*Aim of the exercise*
Given the listing below, write out exactly the lines starting with the line that has "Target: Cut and" and going on through the line that has "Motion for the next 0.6", both kept.

* * * * *

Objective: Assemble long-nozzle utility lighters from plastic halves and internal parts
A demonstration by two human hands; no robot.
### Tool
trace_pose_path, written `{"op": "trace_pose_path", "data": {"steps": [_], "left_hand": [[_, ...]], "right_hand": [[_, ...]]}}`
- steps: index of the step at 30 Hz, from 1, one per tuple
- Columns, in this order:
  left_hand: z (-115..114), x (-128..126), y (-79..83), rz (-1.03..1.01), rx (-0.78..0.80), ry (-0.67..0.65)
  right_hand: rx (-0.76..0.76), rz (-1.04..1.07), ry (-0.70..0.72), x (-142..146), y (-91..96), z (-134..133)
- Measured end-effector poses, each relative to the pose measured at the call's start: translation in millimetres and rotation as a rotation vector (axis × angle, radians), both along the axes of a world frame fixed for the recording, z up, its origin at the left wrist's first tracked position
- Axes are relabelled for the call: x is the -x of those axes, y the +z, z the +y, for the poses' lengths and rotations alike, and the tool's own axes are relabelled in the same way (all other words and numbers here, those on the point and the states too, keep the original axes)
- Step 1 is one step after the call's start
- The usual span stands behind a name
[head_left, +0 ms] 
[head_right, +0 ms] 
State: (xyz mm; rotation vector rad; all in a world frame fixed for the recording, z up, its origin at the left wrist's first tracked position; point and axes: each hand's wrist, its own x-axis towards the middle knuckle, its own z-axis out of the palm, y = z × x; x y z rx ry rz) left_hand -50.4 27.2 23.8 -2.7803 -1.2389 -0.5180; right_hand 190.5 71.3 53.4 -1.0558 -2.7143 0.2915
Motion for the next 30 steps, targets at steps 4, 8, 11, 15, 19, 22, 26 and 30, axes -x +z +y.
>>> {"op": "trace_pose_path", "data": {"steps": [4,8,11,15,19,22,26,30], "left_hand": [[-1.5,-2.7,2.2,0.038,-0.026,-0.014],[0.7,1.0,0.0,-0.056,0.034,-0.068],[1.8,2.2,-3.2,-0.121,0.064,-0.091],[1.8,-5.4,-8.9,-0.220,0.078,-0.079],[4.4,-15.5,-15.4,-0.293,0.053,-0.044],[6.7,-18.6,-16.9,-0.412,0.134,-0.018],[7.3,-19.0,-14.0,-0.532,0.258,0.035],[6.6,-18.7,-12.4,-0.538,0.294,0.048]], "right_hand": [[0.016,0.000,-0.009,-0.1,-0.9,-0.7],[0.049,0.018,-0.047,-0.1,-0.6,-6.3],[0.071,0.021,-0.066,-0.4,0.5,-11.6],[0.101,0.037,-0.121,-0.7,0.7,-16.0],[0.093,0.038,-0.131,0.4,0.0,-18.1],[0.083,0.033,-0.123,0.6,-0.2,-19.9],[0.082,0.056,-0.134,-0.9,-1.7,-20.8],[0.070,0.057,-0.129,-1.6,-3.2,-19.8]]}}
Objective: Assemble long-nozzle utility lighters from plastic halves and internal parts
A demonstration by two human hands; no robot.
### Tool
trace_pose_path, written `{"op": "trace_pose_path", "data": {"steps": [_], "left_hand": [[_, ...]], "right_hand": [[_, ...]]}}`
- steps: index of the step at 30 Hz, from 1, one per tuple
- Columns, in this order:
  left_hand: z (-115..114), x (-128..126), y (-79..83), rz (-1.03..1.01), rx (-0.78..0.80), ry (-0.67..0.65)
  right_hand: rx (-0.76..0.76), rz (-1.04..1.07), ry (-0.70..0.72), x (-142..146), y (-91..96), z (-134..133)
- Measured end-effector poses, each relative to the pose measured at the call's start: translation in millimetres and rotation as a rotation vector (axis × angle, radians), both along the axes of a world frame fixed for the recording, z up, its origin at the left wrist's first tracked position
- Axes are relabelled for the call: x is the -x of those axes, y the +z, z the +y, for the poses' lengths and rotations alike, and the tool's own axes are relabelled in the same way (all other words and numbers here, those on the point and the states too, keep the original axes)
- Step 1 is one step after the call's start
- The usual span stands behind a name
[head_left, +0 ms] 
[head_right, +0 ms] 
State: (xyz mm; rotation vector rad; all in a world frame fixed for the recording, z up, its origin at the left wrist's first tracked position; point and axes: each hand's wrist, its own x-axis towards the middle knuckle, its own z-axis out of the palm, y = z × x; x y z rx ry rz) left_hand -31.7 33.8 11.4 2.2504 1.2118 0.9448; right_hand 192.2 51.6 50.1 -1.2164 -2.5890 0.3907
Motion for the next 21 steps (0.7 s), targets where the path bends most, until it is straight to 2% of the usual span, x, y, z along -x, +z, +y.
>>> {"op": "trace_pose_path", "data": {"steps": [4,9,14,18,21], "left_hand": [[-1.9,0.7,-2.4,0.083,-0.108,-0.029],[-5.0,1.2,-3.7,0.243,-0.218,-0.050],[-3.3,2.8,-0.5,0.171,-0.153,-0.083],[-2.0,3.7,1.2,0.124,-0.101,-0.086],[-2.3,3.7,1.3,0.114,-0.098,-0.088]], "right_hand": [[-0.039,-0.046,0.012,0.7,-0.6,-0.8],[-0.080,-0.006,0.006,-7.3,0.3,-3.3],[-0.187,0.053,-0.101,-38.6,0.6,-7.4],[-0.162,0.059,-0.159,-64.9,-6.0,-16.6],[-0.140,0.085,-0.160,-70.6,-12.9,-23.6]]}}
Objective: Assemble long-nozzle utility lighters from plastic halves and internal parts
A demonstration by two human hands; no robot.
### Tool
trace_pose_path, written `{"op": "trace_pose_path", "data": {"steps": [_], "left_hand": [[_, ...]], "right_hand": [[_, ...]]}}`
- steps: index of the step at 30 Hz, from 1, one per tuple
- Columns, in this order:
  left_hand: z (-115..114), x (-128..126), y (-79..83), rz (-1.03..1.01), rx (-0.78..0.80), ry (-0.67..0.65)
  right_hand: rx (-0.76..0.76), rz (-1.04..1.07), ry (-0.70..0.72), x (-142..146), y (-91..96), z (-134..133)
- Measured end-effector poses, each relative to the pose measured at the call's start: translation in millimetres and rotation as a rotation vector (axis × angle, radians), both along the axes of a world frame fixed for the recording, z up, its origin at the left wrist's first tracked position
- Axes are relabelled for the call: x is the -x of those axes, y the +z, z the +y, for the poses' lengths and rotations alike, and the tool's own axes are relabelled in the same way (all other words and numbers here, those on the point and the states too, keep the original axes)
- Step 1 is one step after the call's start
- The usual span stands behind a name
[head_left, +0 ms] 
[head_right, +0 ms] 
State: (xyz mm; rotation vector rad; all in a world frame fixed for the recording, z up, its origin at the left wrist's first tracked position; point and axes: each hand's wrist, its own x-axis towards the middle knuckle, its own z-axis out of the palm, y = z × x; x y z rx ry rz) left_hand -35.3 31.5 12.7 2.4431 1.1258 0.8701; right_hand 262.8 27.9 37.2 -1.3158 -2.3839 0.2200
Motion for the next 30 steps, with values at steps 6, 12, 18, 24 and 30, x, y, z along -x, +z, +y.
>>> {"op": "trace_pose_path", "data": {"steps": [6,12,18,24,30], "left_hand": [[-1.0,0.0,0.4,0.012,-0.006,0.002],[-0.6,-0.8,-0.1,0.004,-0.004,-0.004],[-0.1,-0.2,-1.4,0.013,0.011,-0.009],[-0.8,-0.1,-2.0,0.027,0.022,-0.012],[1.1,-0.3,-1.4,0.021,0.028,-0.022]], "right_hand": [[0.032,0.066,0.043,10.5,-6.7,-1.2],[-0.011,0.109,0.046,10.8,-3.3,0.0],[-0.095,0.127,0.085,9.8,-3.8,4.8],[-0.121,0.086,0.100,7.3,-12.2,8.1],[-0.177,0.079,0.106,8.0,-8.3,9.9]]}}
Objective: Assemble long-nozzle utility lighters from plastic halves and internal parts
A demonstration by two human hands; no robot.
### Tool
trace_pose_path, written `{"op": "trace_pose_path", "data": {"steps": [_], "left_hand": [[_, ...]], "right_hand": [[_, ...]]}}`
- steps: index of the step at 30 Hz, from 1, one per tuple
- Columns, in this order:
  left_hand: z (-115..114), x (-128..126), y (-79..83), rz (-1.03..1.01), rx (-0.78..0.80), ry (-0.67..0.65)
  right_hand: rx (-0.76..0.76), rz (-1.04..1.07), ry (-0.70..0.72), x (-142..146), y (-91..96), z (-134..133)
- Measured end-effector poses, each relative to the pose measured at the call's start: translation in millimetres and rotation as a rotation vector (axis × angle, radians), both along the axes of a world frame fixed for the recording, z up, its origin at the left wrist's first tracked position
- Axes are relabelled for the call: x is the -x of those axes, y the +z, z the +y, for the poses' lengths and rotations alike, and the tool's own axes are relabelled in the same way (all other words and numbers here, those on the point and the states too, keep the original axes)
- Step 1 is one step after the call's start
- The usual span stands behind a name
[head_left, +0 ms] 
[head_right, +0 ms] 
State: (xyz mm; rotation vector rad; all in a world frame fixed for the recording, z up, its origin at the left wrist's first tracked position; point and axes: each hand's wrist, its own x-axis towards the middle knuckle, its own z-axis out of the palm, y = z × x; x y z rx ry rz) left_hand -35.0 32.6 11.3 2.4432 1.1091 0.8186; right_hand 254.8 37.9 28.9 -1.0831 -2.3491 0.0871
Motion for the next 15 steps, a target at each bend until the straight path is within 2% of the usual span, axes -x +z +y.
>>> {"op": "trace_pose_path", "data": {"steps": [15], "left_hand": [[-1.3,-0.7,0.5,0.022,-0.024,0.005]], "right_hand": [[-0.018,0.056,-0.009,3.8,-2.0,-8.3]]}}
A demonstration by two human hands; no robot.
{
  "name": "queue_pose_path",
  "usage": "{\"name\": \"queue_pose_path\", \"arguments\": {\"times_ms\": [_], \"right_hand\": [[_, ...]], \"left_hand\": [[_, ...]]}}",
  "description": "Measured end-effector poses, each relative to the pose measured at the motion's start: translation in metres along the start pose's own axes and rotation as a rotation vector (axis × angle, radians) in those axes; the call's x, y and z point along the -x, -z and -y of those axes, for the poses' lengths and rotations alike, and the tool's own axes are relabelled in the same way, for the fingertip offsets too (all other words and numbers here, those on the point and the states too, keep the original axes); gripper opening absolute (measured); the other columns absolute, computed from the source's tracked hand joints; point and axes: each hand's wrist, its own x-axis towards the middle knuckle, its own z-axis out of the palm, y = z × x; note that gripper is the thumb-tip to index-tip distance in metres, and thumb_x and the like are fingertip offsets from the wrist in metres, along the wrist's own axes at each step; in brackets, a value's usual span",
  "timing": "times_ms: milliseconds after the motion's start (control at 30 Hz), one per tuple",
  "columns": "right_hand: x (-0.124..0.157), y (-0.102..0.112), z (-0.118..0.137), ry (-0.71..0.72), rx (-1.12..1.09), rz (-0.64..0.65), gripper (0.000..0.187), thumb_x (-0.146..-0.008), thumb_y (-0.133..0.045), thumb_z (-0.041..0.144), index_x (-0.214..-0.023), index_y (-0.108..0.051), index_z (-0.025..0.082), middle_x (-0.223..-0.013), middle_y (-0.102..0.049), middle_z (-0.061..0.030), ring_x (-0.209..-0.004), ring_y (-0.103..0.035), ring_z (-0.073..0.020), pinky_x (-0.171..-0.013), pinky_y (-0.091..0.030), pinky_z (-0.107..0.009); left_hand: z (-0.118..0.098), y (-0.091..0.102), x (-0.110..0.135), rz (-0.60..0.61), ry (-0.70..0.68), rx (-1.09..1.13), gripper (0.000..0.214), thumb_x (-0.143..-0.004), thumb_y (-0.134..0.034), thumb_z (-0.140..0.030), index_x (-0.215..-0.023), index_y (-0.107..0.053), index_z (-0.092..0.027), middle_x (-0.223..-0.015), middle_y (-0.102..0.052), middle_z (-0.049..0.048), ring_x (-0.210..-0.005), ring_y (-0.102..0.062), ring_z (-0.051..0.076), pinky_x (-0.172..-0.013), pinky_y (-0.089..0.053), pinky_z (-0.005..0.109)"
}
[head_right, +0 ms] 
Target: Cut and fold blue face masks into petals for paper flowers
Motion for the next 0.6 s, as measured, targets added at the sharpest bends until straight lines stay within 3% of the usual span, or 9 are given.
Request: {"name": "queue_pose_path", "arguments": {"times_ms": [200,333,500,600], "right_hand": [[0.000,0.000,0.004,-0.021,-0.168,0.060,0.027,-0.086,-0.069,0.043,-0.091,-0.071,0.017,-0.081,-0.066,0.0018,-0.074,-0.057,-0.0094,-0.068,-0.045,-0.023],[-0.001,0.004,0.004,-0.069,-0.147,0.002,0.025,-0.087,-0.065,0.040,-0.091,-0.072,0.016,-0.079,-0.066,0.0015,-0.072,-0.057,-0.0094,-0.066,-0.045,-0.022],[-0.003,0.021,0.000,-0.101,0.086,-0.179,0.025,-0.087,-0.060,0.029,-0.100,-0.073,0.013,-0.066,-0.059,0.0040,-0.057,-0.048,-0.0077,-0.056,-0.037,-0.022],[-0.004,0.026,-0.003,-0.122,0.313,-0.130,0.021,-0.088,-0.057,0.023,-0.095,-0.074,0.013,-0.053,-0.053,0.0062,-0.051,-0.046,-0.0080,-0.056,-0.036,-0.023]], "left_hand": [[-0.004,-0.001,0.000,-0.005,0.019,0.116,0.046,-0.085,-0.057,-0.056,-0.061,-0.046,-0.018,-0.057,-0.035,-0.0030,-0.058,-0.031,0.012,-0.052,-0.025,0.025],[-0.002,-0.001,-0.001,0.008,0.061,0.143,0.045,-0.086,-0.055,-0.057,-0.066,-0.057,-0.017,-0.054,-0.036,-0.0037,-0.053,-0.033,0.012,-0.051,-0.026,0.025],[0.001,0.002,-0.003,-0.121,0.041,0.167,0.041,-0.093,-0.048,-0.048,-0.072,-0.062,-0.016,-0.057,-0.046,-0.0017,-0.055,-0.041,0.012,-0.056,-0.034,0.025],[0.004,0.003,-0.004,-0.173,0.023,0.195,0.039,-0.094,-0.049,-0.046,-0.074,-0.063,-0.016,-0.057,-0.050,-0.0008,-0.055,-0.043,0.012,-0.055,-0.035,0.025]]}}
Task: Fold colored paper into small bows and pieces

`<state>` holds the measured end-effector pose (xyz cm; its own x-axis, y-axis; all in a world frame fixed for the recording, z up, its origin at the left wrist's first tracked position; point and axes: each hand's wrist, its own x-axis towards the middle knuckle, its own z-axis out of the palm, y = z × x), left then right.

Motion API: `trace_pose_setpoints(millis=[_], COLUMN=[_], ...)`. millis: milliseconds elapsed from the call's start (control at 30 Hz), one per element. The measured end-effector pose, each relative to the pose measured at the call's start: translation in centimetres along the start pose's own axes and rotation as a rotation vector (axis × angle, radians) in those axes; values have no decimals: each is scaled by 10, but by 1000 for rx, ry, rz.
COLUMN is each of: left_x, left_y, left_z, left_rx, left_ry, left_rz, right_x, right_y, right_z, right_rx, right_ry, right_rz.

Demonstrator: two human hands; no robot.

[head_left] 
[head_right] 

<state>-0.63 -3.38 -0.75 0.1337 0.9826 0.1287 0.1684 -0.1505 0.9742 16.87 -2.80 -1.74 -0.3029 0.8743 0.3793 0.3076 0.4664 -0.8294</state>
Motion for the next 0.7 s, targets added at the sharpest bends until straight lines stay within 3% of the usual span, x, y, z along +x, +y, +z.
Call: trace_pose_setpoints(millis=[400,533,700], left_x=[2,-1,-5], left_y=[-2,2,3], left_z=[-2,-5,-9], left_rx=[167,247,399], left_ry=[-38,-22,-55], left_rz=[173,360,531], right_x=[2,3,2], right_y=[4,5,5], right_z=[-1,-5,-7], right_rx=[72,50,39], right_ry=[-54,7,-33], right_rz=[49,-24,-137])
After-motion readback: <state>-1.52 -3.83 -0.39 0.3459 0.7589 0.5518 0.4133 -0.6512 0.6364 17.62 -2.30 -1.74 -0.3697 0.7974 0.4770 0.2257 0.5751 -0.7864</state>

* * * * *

*Output*
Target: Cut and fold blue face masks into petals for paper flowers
Motion for the next 0.6 s, as measured, targets added at the sharpest bends until straight lines stay within 3% of the usual span, or 9 are given.

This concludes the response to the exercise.